TASK DIRECTIONS:
Your reply should contain nothing except the lines from the one with "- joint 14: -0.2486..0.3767" through the end of the listing below, reproduced exactly and stripped of pictures.

[SUPPLIED DATA — start]

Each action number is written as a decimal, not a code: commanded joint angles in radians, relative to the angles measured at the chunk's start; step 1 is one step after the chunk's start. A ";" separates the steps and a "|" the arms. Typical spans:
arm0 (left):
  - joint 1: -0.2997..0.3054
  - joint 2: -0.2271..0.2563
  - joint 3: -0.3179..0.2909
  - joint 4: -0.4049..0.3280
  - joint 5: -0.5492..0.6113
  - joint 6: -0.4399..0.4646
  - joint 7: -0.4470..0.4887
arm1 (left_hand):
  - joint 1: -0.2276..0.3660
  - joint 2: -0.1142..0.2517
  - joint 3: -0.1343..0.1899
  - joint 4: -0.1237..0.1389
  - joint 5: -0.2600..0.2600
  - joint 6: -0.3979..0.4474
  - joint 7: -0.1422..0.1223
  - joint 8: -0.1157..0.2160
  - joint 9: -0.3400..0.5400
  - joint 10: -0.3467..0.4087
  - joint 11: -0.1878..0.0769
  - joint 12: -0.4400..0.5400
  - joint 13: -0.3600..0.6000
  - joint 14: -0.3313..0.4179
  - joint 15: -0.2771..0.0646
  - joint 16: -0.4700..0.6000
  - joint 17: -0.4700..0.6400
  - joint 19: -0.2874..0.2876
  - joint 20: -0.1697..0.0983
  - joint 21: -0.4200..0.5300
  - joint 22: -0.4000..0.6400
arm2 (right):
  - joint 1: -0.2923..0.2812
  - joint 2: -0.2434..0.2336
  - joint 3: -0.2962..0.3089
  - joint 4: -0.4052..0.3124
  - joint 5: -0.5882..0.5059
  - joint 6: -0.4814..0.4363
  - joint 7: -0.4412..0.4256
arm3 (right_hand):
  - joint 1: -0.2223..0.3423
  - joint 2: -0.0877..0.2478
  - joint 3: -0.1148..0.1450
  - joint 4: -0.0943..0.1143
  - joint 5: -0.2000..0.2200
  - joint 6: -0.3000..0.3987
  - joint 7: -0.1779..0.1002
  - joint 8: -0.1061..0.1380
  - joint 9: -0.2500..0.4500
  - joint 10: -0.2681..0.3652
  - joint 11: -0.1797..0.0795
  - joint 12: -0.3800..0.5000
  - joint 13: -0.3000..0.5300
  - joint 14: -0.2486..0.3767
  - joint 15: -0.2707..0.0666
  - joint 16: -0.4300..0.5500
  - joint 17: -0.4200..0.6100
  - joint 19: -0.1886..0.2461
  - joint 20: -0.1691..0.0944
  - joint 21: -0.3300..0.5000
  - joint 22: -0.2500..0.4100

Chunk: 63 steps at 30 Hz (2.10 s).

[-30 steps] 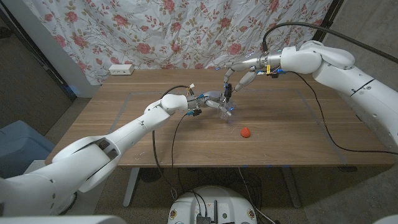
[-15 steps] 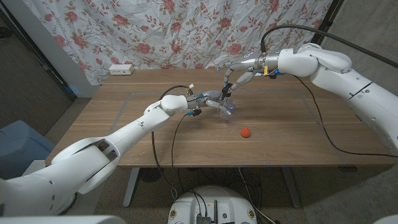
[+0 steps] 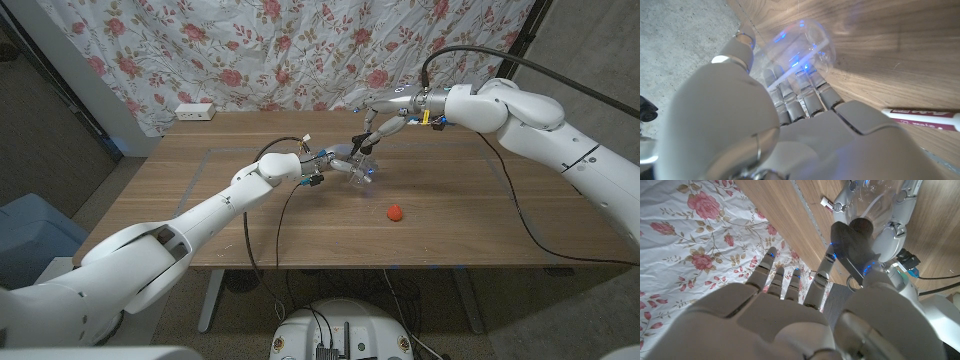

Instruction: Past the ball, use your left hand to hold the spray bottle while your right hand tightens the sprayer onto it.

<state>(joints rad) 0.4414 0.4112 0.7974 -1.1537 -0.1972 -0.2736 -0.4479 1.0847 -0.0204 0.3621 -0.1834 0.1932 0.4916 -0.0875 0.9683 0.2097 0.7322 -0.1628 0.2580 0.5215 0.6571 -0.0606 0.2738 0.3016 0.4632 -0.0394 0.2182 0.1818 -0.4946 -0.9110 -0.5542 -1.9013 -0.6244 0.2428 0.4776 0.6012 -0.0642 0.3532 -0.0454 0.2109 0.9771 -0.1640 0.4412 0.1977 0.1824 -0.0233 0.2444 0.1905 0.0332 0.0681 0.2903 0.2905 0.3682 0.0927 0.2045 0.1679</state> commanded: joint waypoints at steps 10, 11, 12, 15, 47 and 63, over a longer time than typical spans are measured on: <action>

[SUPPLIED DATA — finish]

THE ANSWER:
  - joint 14: -0.2486..0.3767
  - joint 15: -0.2707..0.0666
  - joint 16: -0.4300..0.5500
  - joint 17: -0.4200..0.6100
  - joint 19: -0.1886..0.2461
  - joint 20: -0.1691..0.0944
  - joint 21: -0.3300..0.5000
  - joint 22: -0.2500..0.4100

Chunk: 63 steps at 30 Hz (2.10 s).

[-30 steps] 
[-15 steps] 
[+0 steps] 

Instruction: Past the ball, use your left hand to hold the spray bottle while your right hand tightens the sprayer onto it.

<state>(joints rad) 0.4414 0.4112 0.7974 -1.1537 -0.1972 -0.2736 -0.4479 1.0847 -0.0204 0.3621 -0.1834 0.1932 0.4916 -0.0875 0.9683 0.2097 0.7322 -0.1628 0.2580 0.5215 0.6571 -0.0606 0.2738 0.3016 0.4632 -0.0394 0.2182 0.1818 -0.4946 -0.9110 -0.5542 -1.9013 -0.6244 0.2428 0.4776 0.6012 -0.0642 0.3532 -0.0454 0.2109 0.9771 -0.1640 0.4412 0.1977 0.1824 -0.0233 0.2444 0.1905 0.0332 0.0681 0.2903 0.2905 0.3682 0.0927 0.2045 0.1679</state> commanded: joint waypoints at steps 10, 11, 12, 15, 47 and 63, over a longer time than typical spans are measured on: <action>

The answer to this exercise is complete.